Below is the code I am reading and its explanation.
There are some points that I do not really understand.
[CODE]
class Ratio
{
public:
Ratio(int =0, int =1); //default constructor
Ration(const Ratio&); //copy constructor
Ration& operator=(const Ratio&); //assignment operator
private:
int num, den;
};
Ratio& Ratio::operator=(const Ratio& r)
{
num = r.num;
den = r.den;
return *this;
}
[/CODE]
In the book it is written:
[QUOTE]
The assignment operator is a function that should return the value it assigns.(This is okay)
The assignment operator should return a reference to the same type as the object being assigned.
The return type is a reference to an object of the same class. ( I would say okay for both statements)
But then this means that the function should return the object that is being assigned in order for the assignment chain to work. So when the assignment operator is being overloaded as a class member function, it should return the object that owns the call.
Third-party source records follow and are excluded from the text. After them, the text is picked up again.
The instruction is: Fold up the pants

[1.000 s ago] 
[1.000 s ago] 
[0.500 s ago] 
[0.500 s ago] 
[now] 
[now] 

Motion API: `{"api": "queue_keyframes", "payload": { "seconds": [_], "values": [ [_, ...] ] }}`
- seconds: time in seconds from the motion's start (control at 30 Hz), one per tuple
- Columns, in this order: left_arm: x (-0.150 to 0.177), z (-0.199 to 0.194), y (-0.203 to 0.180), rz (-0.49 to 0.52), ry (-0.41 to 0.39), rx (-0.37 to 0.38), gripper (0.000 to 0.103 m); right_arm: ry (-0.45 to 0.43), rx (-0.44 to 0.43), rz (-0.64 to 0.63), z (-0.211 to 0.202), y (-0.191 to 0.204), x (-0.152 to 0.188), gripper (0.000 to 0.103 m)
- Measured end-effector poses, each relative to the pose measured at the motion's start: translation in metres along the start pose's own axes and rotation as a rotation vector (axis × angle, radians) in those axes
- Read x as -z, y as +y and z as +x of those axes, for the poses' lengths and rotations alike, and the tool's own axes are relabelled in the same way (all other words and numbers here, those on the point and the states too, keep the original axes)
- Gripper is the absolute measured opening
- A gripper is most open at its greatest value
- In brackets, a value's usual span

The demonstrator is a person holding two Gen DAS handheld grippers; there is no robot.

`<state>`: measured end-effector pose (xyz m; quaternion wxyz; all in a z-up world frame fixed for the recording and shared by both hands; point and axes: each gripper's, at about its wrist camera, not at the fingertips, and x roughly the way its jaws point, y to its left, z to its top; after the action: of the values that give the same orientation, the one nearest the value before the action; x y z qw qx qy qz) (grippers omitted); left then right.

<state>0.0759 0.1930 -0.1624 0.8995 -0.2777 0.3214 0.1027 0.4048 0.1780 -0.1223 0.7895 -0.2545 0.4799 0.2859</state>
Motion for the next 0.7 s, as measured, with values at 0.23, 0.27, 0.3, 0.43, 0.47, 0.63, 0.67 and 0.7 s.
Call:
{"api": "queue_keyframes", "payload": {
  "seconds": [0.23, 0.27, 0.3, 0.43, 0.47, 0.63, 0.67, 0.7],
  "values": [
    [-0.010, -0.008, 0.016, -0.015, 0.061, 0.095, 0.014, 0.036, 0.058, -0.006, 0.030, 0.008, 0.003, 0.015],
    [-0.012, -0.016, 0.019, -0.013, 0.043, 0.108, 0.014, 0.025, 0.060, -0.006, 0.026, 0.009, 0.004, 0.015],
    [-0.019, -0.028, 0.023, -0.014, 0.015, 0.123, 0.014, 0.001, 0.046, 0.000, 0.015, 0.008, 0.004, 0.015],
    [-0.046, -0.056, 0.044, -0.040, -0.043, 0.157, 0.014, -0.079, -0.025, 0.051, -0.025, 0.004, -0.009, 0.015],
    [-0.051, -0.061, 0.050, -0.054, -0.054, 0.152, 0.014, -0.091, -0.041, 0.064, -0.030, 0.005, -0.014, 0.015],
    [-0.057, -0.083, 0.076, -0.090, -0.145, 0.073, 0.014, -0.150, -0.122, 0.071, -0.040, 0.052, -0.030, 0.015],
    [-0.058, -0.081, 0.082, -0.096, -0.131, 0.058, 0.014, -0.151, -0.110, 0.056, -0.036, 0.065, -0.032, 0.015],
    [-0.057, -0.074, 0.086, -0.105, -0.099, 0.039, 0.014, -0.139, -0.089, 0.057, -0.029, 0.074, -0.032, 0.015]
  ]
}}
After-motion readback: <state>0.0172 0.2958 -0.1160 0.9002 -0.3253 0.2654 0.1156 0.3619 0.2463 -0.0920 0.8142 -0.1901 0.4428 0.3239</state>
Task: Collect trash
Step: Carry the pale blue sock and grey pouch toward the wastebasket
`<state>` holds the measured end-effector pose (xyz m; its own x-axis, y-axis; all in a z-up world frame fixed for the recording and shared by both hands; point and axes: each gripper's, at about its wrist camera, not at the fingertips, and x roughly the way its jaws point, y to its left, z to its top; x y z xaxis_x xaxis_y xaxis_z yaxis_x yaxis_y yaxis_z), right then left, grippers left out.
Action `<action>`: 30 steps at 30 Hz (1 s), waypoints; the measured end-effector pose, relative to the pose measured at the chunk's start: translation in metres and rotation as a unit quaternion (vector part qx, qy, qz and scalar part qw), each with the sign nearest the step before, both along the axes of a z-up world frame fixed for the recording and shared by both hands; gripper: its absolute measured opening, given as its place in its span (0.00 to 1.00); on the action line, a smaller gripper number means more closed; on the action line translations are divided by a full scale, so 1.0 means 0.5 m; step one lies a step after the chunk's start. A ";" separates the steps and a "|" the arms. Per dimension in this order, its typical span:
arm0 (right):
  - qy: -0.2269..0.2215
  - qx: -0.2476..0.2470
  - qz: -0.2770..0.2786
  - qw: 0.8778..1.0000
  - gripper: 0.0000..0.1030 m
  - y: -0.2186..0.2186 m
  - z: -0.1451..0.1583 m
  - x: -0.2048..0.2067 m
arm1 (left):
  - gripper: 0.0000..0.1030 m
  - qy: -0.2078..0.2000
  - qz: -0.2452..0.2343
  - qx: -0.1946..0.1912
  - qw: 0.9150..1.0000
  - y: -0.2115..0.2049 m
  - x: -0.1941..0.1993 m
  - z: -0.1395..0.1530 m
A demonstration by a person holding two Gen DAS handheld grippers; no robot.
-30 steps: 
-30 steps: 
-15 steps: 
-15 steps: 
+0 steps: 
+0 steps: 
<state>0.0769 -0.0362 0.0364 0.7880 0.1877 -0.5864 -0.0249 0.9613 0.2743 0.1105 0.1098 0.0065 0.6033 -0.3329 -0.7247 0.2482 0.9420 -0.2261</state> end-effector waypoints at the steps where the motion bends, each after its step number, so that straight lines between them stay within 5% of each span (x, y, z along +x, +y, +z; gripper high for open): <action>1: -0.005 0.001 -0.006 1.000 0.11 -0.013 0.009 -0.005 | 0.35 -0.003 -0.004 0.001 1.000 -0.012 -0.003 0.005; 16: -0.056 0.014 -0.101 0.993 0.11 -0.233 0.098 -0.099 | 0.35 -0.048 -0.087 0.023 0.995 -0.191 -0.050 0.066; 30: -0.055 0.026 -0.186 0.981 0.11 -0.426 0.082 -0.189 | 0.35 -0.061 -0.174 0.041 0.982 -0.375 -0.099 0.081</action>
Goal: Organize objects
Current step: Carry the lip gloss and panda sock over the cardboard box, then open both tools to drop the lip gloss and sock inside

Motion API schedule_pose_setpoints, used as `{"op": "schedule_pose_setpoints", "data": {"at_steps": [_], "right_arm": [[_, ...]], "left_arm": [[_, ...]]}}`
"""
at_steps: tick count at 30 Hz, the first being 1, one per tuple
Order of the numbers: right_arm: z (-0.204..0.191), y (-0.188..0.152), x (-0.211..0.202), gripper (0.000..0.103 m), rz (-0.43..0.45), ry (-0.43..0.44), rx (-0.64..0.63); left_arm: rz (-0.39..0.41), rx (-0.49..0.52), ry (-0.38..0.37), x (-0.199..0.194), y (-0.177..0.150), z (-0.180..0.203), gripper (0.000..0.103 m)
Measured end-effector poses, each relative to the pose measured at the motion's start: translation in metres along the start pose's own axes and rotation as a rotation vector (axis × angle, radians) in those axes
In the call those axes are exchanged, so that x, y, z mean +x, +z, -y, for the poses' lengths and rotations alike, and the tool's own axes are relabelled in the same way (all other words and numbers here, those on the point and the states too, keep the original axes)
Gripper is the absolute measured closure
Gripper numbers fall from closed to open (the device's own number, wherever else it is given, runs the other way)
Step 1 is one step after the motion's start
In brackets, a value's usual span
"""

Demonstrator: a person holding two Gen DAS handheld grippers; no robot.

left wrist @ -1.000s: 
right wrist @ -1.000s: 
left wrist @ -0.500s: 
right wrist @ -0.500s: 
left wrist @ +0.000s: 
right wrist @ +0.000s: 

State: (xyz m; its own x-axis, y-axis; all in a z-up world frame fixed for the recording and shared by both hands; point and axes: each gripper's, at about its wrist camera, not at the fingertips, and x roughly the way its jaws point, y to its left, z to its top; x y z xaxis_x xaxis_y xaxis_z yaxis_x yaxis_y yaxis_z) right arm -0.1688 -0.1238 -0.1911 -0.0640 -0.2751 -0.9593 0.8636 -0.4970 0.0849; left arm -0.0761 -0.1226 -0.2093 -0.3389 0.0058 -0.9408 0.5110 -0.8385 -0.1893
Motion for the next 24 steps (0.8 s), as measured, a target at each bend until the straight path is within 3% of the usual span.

Since there is no other name available for this owner object, C++ defines a special pointer, named this pointer, which points to the owner object.
[/QUOTE]
I do not really ubderstand the rest of the statements about the object that owns the call.
Also I do not understand the implementation code of the operator= function.
Why do we use the r object to access the member data and then assign them to the same member data?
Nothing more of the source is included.